In how many lines of the records does the word "stays" appear? Reply with the number and nothing else.

- _Extracted records_:
Segment Open
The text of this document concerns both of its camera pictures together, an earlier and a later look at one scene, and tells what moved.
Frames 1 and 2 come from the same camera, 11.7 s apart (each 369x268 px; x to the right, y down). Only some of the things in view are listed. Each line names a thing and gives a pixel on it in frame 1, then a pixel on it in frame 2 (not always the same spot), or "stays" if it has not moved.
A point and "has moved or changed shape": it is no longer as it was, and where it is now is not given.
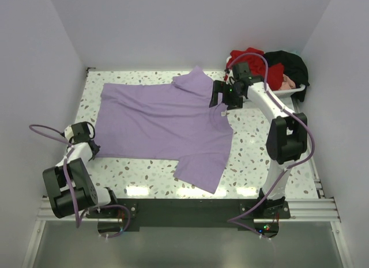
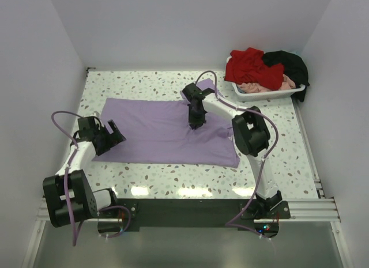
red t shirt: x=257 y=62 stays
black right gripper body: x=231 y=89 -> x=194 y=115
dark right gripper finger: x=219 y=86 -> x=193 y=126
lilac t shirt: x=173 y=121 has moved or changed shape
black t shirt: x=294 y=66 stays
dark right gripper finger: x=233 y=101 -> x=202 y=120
Segment Closed
- _Your response_: 3